*Items from a data source*.
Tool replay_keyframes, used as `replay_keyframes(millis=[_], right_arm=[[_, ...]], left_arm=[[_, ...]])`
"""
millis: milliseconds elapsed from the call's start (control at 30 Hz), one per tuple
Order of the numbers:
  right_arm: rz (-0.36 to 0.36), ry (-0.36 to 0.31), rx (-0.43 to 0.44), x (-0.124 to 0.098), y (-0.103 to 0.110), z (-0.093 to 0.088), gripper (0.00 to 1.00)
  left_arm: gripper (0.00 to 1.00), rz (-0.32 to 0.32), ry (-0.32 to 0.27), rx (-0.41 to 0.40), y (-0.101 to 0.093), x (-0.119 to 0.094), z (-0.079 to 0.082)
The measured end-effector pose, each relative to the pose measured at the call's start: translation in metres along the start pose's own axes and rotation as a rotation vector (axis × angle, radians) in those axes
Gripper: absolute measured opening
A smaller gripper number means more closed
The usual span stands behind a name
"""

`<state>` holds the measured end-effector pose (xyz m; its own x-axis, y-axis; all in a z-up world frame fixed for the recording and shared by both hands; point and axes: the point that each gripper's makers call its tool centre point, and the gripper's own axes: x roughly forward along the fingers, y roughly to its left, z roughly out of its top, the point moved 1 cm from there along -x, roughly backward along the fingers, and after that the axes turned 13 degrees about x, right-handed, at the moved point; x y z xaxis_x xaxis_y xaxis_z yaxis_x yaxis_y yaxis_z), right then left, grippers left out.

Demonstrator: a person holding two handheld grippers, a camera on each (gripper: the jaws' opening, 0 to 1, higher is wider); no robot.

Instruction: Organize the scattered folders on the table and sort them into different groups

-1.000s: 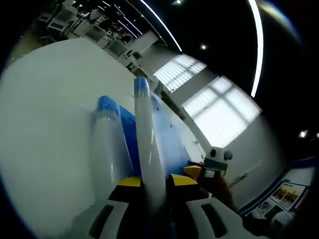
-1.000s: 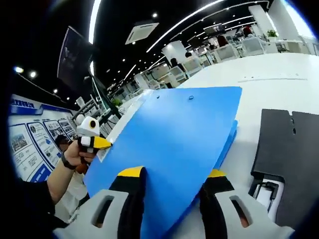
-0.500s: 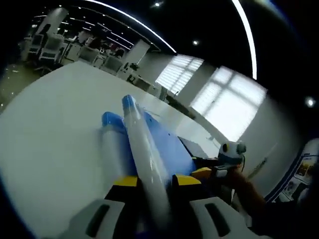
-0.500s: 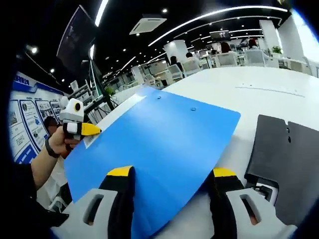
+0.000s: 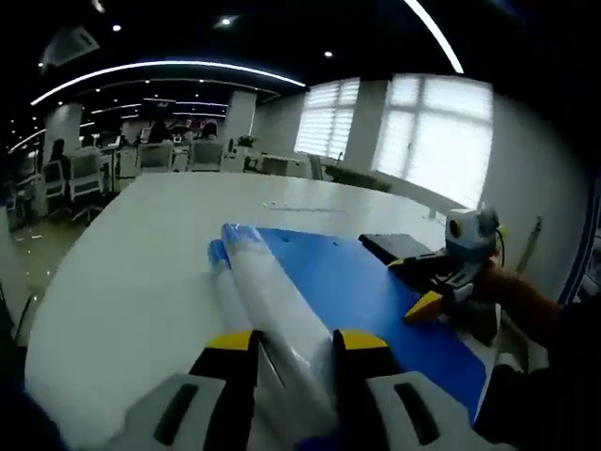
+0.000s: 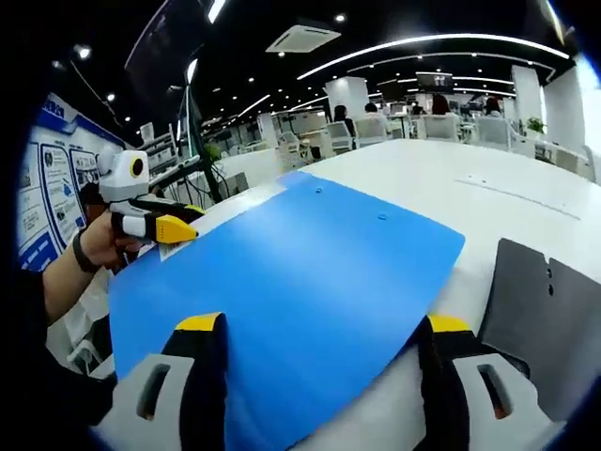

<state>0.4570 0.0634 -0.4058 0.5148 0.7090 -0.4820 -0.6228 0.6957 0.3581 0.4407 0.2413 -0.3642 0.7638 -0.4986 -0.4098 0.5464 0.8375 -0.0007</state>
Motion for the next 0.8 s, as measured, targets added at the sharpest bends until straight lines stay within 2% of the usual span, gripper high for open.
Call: replay_keyframes(millis=[400, 633, 800], right_arm=[[0.024, -0.001, -0.008, 0.0021, -0.0003, 0.0019, 0.93], [0.021, -0.004, -0.013, 0.0033, -0.0024, 0.0033, 0.95], [-0.002, -0.029, -0.035, 0.0034, -0.0055, 0.008, 0.98]], left_arm=[[0.36, -0.038, -0.041, -0.123, 0.0034, -0.0011, 0.0019], [0.37, -0.031, -0.051, -0.098, 0.0027, -0.0003, 0.0027], [0.38, -0.022, -0.044, -0.071, 0.0031, 0.0003, 0.0026]])
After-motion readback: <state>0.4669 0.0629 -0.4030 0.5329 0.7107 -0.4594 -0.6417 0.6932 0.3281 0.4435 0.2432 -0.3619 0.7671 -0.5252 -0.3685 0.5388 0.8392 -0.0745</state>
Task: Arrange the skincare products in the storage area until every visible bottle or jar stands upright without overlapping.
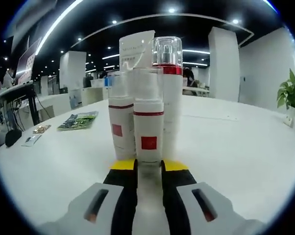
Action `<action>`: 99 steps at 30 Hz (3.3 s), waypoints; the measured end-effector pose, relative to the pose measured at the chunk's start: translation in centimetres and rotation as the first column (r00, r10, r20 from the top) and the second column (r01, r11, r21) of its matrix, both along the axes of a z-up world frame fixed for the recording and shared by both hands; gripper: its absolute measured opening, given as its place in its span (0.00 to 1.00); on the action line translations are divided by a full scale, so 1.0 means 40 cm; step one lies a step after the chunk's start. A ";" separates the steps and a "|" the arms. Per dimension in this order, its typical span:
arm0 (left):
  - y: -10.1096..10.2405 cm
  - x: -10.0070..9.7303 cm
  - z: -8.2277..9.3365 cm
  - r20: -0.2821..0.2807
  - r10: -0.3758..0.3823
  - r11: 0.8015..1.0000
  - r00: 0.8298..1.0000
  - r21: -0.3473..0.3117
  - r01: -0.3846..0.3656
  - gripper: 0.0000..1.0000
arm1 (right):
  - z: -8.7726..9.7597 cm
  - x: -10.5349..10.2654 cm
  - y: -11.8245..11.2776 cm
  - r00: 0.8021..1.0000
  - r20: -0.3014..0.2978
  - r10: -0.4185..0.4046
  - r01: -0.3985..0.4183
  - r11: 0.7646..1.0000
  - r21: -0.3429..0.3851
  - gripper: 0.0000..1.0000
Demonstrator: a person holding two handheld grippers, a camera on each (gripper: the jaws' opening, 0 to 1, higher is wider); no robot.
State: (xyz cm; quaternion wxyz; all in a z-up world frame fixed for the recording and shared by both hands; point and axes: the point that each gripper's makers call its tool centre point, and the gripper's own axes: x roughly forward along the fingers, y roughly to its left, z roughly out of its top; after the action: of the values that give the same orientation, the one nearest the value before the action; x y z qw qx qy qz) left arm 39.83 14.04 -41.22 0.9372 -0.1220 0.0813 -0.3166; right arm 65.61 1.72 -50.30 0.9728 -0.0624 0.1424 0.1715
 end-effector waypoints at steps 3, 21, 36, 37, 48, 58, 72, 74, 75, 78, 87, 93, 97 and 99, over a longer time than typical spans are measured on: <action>-0.001 -0.006 0.001 0.004 -0.005 1.000 1.000 0.002 0.005 0.33 | 0.000 0.000 -0.007 1.000 0.004 -0.013 0.013 1.000 -0.011 0.17; 0.015 -0.016 -0.016 -0.007 0.008 1.000 1.000 0.017 -0.007 0.32 | -0.009 0.004 -0.042 0.996 -0.047 -0.077 0.080 0.995 0.051 0.21; -0.040 -0.013 -0.029 -0.014 -0.041 0.999 0.999 0.025 0.041 0.32 | 0.042 -0.030 -0.073 0.999 -0.005 0.047 -0.045 0.972 0.233 0.25; -0.042 -0.013 -0.026 -0.010 -0.043 0.999 0.999 0.026 0.043 0.32 | 0.043 -0.027 -0.078 0.999 -0.006 0.038 -0.036 0.974 0.225 0.24; -0.029 -0.015 -0.025 -0.010 -0.027 0.999 1.000 0.040 0.027 0.31 | 0.032 -0.013 -0.061 0.996 -0.025 0.087 -0.079 0.973 0.216 0.16; -0.014 -0.017 -0.035 -0.021 -0.009 0.998 1.000 0.060 0.010 0.29 | 0.037 -0.005 -0.037 0.992 -0.009 0.130 -0.125 0.967 0.222 0.15; -0.030 -0.021 -0.053 -0.051 -0.017 0.997 0.999 0.068 0.020 0.29 | 0.033 -0.001 -0.019 0.988 -0.024 0.154 -0.144 0.961 0.235 0.17; -0.027 -0.021 -0.056 -0.057 -0.014 0.998 0.998 0.068 0.018 0.30 | 0.037 -0.001 -0.021 0.988 -0.023 0.150 -0.140 0.957 0.252 0.22; -0.025 -0.021 -0.057 -0.060 -0.012 0.998 0.998 0.066 0.016 0.30 | 0.038 -0.004 -0.022 0.988 -0.026 0.150 -0.138 0.955 0.262 0.25; -0.017 -0.016 -0.072 -0.083 0.000 0.998 0.997 0.061 0.005 0.30 | 0.045 -0.027 -0.041 0.989 -0.033 0.145 -0.130 0.951 0.282 0.33; -0.014 0.006 -0.084 -0.112 0.022 1.000 0.993 0.000 -0.022 0.30 | 0.100 -0.153 -0.054 0.977 0.006 0.215 -0.204 0.920 0.335 0.29; -0.020 0.026 -0.094 -0.154 -0.004 0.999 0.988 -0.034 -0.001 0.38 | 0.154 -0.252 -0.007 0.949 0.050 0.310 -0.300 0.847 0.438 0.41; 0.010 0.057 -0.109 -0.173 0.026 0.999 0.985 -0.017 -0.030 0.42 | 0.161 -0.340 0.030 0.927 0.073 0.367 -0.362 0.828 0.429 0.44; 0.034 0.079 -0.119 -0.201 0.055 0.998 0.978 -0.023 -0.061 0.45 | 0.148 -0.377 0.046 0.920 0.071 0.385 -0.376 0.817 0.437 0.46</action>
State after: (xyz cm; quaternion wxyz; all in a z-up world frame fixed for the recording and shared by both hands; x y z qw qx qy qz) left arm 42.98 15.42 -45.98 0.9312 -0.1690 0.1671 -0.2763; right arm 50.55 3.57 -44.39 0.9058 0.1350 0.0943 0.3905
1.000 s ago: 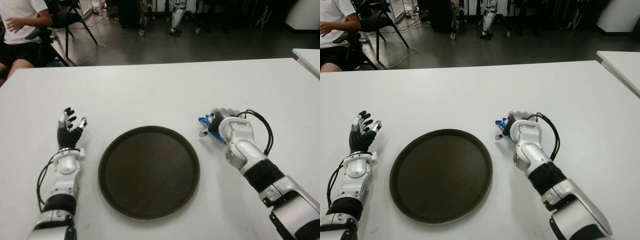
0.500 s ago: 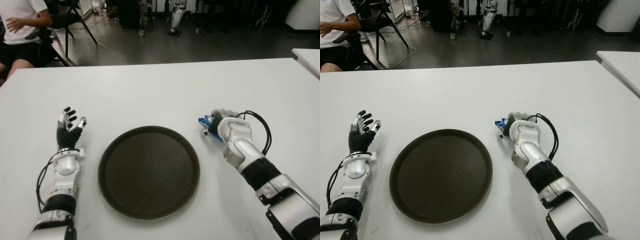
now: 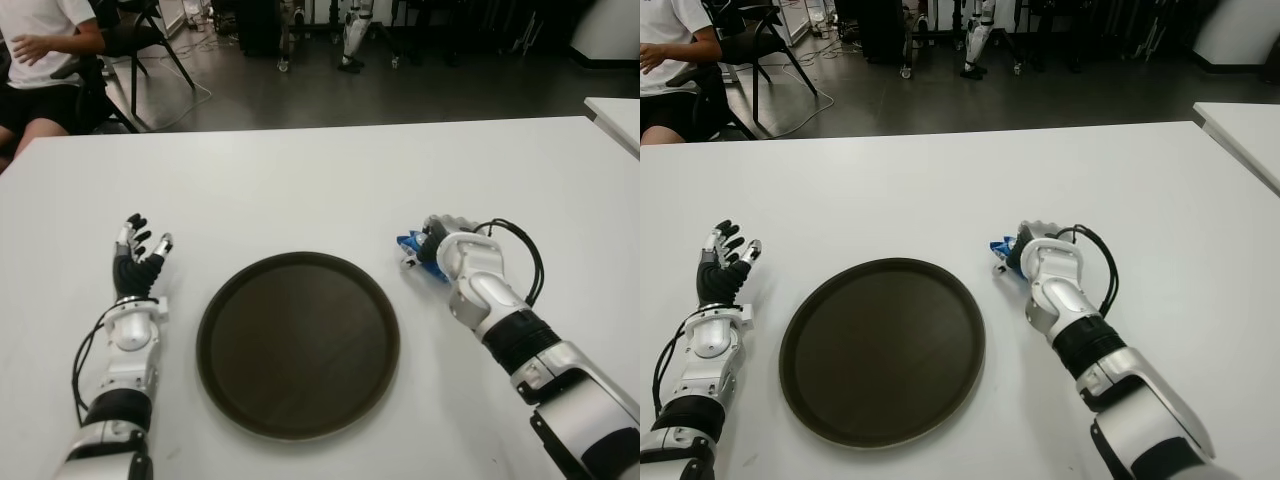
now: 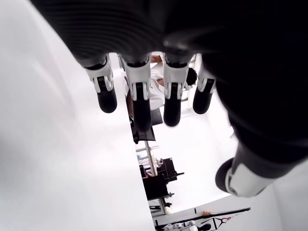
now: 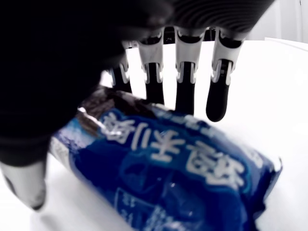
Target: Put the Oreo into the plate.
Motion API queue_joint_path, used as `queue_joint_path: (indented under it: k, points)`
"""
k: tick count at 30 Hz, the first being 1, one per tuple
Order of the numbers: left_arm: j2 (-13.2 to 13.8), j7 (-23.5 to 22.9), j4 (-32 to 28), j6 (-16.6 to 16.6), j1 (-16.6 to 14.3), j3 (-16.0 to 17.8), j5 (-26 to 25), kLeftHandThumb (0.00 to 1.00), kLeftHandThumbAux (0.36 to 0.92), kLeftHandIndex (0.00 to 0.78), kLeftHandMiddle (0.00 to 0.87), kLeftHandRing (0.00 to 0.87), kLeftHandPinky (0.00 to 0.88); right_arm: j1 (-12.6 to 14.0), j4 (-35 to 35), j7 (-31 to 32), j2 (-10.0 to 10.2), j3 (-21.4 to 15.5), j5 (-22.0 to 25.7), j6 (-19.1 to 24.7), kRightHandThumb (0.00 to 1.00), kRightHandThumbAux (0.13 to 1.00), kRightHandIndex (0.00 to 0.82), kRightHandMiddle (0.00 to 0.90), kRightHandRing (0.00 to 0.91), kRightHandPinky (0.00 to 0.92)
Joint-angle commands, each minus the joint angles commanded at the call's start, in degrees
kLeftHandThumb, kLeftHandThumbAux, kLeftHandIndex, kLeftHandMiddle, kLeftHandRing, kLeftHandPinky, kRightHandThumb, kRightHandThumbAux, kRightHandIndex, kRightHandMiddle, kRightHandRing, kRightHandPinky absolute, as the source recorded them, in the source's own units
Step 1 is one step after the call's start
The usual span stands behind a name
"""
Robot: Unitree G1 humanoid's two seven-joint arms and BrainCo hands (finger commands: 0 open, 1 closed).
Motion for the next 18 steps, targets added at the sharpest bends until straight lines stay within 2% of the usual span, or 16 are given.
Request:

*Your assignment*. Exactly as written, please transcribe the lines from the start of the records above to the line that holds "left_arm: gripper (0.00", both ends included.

*Response area*.
Tool replay_keyframes, used as `replay_keyframes(millis=[_], right_arm=[[_, ...]], left_arm=[[_, ...]])`
"""
millis: milliseconds elapsed from the call's start (control at 30 Hz), one per tuple
Order of the numbers:
  right_arm: rz (-0.36 to 0.36), ry (-0.36 to 0.31), rx (-0.43 to 0.44), x (-0.124 to 0.098), y (-0.103 to 0.110), z (-0.093 to 0.088), gripper (0.00 to 1.00)
  left_arm: gripper (0.00 to 1.00), rz (-0.32 to 0.32), ry (-0.32 to 0.27), rx (-0.41 to 0.40), y (-0.101 to 0.093), x (-0.119 to 0.094), z (-0.079 to 0.082)

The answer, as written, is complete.